◆ **What you have to do**
Only a number is wanted here. Tally the lines of the data that contain "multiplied".

◆ **Data in this exercise**
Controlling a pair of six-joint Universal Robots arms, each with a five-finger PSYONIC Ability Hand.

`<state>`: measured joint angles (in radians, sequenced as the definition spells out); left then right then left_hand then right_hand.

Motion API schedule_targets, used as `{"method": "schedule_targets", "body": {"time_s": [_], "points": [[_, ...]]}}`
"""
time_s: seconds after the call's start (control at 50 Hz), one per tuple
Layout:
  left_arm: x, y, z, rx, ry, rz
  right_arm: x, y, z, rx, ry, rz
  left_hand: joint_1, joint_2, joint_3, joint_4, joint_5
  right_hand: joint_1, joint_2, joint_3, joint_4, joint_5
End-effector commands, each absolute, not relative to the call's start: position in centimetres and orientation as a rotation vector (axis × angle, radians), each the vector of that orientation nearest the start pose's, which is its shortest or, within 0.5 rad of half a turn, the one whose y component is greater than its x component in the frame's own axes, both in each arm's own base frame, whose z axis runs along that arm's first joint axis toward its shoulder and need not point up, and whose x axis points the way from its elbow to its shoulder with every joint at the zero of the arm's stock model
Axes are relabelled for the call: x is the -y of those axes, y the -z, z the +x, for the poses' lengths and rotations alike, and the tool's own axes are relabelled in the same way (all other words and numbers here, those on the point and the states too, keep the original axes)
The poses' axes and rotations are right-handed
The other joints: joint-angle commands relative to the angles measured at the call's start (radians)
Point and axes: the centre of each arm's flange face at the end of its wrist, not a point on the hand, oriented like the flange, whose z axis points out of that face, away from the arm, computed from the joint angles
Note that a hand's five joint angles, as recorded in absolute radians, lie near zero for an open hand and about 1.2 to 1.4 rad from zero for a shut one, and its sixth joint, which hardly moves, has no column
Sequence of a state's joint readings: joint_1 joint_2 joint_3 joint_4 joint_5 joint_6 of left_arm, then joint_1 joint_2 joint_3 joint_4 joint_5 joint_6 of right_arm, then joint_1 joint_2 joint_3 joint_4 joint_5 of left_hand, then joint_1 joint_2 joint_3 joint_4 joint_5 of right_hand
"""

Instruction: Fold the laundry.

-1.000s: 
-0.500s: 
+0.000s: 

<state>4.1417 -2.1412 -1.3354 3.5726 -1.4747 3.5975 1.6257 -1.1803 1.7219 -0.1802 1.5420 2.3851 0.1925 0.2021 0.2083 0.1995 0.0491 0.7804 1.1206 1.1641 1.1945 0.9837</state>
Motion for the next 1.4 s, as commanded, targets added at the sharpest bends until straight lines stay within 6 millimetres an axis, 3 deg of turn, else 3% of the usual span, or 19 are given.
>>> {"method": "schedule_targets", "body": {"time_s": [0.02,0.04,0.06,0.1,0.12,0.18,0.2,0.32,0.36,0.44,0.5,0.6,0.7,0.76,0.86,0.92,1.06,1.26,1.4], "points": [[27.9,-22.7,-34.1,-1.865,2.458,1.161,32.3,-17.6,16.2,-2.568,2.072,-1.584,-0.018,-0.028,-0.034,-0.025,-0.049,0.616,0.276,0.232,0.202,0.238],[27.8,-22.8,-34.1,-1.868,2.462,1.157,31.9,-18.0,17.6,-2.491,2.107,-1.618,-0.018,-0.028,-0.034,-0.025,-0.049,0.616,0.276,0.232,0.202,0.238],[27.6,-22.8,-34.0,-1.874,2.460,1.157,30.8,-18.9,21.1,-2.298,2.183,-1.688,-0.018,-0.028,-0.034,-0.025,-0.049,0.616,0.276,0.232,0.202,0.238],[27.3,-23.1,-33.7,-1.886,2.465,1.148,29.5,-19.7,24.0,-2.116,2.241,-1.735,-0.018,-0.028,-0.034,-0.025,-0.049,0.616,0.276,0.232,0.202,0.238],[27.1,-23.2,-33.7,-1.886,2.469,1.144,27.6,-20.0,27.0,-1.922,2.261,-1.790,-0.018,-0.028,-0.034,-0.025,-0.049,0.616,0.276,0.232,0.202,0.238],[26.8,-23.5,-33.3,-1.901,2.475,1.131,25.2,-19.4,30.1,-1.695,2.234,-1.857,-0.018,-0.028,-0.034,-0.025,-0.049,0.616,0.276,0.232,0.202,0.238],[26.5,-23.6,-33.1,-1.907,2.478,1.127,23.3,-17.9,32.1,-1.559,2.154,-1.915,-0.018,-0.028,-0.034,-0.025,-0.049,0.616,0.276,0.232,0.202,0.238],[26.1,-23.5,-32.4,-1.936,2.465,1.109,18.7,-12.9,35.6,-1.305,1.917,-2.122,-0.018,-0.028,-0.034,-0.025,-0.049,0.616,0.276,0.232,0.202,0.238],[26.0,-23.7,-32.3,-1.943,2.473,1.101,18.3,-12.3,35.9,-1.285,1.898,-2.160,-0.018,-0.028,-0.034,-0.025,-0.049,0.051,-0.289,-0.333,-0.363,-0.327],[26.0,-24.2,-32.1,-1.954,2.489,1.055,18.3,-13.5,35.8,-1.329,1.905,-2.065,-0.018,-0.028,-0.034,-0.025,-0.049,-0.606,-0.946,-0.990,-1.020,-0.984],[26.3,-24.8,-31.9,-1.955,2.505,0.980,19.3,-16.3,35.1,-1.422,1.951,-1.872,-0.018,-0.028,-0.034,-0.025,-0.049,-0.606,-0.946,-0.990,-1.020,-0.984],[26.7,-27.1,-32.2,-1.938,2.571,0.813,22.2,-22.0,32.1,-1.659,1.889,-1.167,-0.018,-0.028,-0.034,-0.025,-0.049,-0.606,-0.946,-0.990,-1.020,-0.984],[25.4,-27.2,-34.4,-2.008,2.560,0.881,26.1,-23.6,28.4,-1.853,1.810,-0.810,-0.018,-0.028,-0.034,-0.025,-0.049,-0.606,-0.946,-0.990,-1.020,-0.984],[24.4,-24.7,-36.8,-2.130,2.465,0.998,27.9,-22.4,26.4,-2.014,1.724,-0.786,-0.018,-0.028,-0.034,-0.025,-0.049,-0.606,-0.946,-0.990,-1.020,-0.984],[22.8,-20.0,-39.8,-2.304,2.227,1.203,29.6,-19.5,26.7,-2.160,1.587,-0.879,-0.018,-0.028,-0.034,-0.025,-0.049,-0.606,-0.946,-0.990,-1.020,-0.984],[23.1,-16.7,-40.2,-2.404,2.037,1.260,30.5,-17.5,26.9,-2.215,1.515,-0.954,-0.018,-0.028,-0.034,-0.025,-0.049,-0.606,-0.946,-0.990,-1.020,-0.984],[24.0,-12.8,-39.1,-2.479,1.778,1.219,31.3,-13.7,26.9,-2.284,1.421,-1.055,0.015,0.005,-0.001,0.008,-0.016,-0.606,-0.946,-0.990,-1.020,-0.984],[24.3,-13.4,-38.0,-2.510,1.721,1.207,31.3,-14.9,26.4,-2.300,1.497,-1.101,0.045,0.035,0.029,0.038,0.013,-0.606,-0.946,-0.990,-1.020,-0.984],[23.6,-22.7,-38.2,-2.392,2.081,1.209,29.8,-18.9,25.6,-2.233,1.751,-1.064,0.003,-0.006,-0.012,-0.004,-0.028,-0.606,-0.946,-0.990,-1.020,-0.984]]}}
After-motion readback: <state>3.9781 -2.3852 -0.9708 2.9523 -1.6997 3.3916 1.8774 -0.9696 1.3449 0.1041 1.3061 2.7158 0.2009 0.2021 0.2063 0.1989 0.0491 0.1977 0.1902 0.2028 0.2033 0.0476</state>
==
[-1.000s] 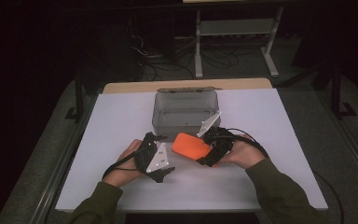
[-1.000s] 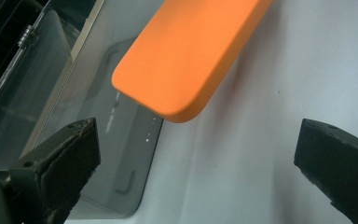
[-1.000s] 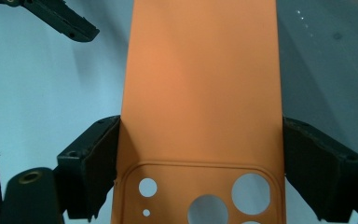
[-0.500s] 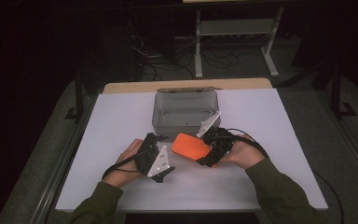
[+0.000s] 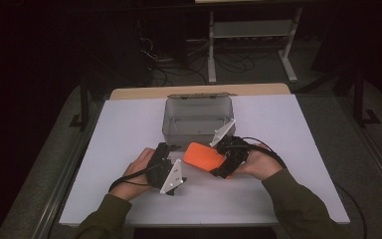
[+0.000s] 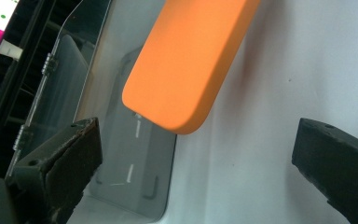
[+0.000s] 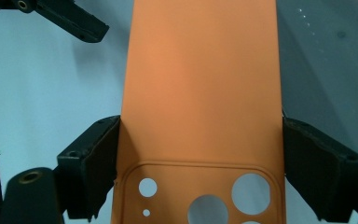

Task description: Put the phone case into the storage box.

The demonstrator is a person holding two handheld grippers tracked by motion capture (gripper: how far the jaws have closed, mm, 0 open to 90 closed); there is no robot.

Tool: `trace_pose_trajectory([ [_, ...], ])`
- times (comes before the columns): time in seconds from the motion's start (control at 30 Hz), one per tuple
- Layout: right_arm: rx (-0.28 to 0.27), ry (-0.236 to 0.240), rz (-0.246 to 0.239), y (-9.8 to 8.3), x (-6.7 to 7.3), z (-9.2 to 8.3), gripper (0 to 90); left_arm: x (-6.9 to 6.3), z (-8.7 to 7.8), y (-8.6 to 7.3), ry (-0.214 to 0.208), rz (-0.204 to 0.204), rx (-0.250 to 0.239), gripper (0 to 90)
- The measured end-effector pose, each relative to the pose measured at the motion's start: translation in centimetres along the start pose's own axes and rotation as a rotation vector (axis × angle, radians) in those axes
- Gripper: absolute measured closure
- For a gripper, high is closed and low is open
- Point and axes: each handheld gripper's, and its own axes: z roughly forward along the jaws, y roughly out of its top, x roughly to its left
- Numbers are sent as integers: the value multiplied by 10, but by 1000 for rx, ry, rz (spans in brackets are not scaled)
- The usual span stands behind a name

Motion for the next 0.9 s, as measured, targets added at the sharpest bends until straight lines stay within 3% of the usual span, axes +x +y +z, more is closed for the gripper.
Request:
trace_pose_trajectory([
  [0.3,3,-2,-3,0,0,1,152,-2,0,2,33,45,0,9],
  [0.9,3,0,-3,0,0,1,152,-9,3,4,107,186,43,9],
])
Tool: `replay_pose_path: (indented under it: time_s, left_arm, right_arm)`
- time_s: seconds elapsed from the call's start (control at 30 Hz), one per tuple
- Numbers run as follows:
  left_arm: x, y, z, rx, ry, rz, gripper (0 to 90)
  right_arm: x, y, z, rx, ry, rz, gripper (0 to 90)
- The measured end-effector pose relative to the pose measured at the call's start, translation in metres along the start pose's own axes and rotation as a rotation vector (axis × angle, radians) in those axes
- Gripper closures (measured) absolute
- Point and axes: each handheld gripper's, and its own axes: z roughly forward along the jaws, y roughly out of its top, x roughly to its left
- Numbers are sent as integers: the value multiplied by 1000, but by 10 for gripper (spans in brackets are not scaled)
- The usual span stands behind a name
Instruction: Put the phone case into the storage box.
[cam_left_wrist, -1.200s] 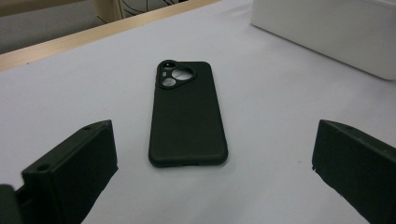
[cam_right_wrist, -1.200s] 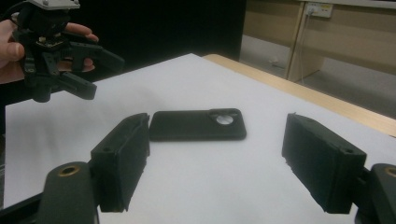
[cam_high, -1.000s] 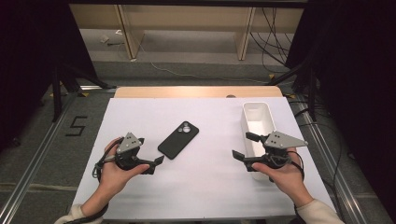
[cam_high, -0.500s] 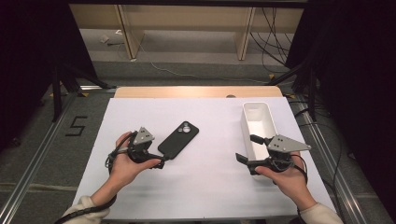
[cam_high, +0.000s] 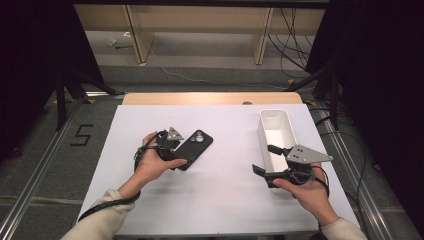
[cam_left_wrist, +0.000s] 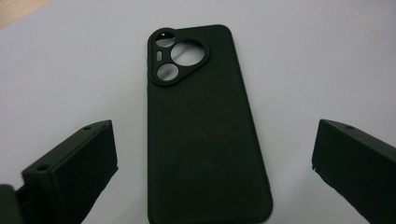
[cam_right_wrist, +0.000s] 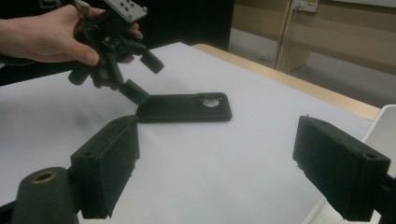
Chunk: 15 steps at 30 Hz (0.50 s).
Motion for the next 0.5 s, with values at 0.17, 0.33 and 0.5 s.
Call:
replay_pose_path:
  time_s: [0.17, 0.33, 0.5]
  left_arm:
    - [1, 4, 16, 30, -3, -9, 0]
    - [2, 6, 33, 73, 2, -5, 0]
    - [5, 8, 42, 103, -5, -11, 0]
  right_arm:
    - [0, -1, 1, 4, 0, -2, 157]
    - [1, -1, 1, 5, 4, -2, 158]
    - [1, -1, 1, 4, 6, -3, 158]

◆ **Result below**
2